[Collection entries]
::::

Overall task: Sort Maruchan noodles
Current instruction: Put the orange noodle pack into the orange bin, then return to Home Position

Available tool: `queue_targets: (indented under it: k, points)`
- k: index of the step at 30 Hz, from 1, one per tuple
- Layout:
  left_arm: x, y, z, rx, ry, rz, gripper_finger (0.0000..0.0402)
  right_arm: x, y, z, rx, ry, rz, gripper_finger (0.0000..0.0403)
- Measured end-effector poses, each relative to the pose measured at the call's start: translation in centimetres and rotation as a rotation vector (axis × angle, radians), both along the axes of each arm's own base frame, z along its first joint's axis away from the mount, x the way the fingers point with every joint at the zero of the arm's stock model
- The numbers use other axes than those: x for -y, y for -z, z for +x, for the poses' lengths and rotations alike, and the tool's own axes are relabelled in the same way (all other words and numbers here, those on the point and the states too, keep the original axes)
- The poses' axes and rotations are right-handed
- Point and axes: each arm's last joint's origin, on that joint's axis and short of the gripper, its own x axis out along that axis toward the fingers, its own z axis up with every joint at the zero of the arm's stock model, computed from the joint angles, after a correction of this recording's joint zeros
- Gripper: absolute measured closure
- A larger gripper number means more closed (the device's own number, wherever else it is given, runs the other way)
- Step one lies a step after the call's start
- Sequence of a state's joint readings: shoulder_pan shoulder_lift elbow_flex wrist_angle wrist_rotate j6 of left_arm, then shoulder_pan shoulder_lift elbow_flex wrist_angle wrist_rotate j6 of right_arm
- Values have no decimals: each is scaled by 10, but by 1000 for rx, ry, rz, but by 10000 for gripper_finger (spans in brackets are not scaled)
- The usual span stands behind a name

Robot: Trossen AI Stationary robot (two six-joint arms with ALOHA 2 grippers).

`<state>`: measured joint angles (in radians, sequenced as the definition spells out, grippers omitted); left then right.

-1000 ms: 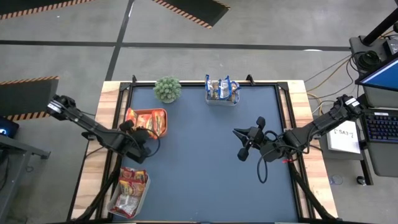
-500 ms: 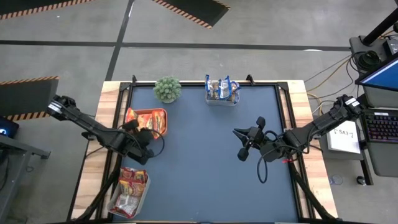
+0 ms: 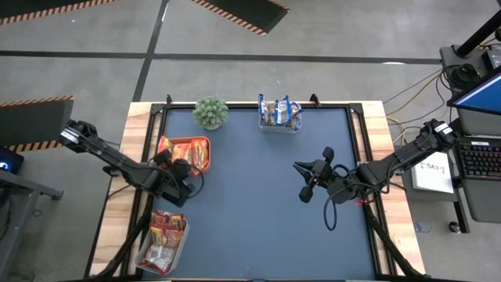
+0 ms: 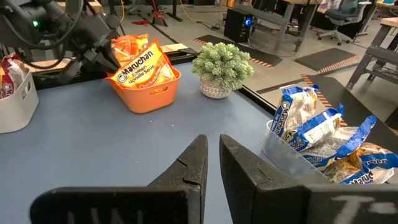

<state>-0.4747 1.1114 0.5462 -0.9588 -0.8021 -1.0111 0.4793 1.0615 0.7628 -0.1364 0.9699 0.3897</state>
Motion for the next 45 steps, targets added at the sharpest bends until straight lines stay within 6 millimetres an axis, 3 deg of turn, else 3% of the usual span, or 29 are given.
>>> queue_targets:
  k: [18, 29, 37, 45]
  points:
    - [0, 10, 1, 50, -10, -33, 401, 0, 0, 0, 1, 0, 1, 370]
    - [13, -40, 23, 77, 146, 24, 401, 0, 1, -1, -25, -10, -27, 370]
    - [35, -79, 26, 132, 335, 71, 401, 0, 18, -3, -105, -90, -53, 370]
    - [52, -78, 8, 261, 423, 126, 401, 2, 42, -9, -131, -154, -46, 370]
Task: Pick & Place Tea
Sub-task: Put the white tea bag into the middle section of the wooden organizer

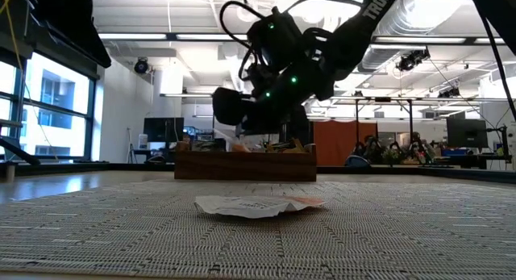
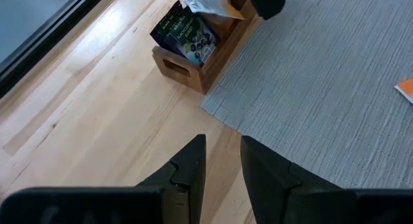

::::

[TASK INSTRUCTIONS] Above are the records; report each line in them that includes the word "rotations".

[PROBLEM SOLUTION]
- The numbers use other axes than those: x for -y, y for -z, z for +x, for the poses' lengths and rotations alike, and the tool's own axes are relabelled in the same way (all other words and numbers here, those on the point and the states too, keep the original axes)
- The poses' axes and rotations are right-handed

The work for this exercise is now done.